• What you should do
Transcribe the listing word for word.

[Data segment]

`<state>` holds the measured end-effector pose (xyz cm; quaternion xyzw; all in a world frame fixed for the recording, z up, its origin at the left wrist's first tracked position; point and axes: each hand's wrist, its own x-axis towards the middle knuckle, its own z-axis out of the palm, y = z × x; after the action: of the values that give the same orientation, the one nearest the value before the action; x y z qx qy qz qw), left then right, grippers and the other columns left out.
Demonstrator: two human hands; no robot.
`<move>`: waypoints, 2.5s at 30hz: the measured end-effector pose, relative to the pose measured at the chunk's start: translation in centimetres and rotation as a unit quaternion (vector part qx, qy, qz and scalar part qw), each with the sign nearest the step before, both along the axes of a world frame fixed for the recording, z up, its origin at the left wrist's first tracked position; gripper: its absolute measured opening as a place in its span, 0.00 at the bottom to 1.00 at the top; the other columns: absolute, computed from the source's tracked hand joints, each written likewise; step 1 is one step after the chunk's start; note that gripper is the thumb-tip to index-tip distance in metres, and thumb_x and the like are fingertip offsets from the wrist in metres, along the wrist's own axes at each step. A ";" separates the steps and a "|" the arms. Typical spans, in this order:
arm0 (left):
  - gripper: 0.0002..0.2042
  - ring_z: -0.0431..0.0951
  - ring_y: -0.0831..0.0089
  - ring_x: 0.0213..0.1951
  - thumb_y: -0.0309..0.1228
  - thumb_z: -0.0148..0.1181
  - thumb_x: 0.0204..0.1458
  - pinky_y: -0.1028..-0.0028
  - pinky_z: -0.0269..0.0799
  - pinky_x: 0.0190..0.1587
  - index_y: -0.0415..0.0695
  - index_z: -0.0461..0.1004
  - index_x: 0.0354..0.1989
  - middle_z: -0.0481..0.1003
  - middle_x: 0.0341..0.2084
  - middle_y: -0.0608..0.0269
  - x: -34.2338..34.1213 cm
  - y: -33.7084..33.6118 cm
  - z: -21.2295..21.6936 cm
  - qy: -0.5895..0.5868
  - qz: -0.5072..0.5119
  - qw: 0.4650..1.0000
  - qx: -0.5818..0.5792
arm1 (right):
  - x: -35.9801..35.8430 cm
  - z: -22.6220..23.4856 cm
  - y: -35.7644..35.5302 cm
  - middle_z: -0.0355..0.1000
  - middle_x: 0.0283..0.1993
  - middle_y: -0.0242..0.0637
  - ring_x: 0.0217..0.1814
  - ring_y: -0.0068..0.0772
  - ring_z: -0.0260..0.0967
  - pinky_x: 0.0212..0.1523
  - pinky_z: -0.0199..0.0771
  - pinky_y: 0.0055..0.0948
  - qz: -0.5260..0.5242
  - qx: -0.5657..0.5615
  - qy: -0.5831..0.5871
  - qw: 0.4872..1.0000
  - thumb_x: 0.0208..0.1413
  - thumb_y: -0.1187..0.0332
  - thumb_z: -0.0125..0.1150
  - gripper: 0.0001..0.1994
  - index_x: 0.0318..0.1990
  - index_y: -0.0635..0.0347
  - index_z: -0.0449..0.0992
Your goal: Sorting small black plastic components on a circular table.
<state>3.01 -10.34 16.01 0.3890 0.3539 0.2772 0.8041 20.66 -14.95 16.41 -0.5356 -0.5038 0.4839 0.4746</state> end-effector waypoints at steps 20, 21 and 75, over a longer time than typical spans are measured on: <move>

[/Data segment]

• Solution for this task
`<state>` holds the measured end-effector pose (xyz cm; quaternion xyzw; all in a world frame fixed for the recording, z up, its origin at the left wrist's first tracked position; point and axes: each hand's wrist, its own x-axis towards the middle knuckle, its own z-axis out of the palm, y = z × x; after the action: of the values that give the same orientation, the one nearest the value before the action; x y z qx qy qz qw), left then right, grippers and the other columns left out.
Demonstrator: two human hands; no robot.
`<move>`: waypoints, 2.5s at 30hz: the measured end-effector pose, relative to the pose measured at the chunk's start: translation in centimetres and rotation as a unit quaternion (vector part qx, qy, qz and scalar part qw), each with the sign nearest the step before, both along the axes of a world frame fixed for the recording, z up, its origin at the left wrist's first tracked position; gripper: its absolute measured opening as a place in its span, 0.00 at the bottom to 1.00 at the top; the other columns: absolute, computed from the source's tracked hand joints, each written likewise; step 1 is one step after the chunk's start; note that gripper is the thumb-tip to index-tip distance in metres, and thumb_x and the like are fingertip offsets from the wrist in metres, along the wrist's own axes at each step. A ";" separates the steps and a "|" the arms. Typical spans, in this order:
arm0 (left):
  - gripper: 0.0002..0.2042
  - ring_z: -0.0431..0.0951
  - ring_y: -0.0831..0.0089
  - ring_x: 0.0213..0.1951
  - thumb_y: -0.0309..0.1228
  - thumb_z: -0.0148..0.1181
  - thumb_x: 0.0204..0.1458
  - pinky_y: -0.1028..-0.0028
  - pinky_z: -0.0269..0.0799
  - pinky_x: 0.0190..0.1587
  - index_y: -0.0415..0.0695
  - index_z: -0.0461..0.1004
  - index_x: 0.0354..0.1989
  - middle_z: -0.0481..0.1003
  - middle_x: 0.0341..0.2084
  - middle_y: -0.0608..0.0269
  - x: -34.2338..34.1213 cm
  - y: -33.7084..33.6118 cm
  - z: -21.2295..21.6936 cm
  - qy: -0.5895..0.5868
  - qz: -0.5072..0.5119
  - qw: 0.4650..1.0000
  - qx: -0.5818..0.5792
arm1 (right):
  - x: -35.9801..35.8430 cm
  - z: -22.6220..23.4856 cm
  - y: -35.7644..35.5302 cm
  - middle_z: -0.0355..0.1000
  - middle_x: 0.0283..0.1993
  - middle_y: -0.0242..0.0637
  - ring_x: 0.0217..0.1814
  - ring_y: -0.0068..0.0772
  - ring_z: -0.0260..0.0967
  - pinky_x: 0.0212..0.1523
  - pinky_z: -0.0199..0.0771
  - pinky_y: 0.0055..0.0948
  - qz: -0.5260..0.5242
  - qx: -0.5657..0.5615
  - qy: -0.5831..0.5871
  - qw: 0.4872..1.0000
  - thumb_x: 0.0208..0.1413
  - thumb_y: -0.1187..0.0332
  - thumb_z: -0.0125..0.1150
  - gripper: 0.0001..0.1994
  - index_x: 0.0318..0.1990
  - index_y: -0.0635..0.0347
  - index_z: -0.0449..0.0992
Your goal: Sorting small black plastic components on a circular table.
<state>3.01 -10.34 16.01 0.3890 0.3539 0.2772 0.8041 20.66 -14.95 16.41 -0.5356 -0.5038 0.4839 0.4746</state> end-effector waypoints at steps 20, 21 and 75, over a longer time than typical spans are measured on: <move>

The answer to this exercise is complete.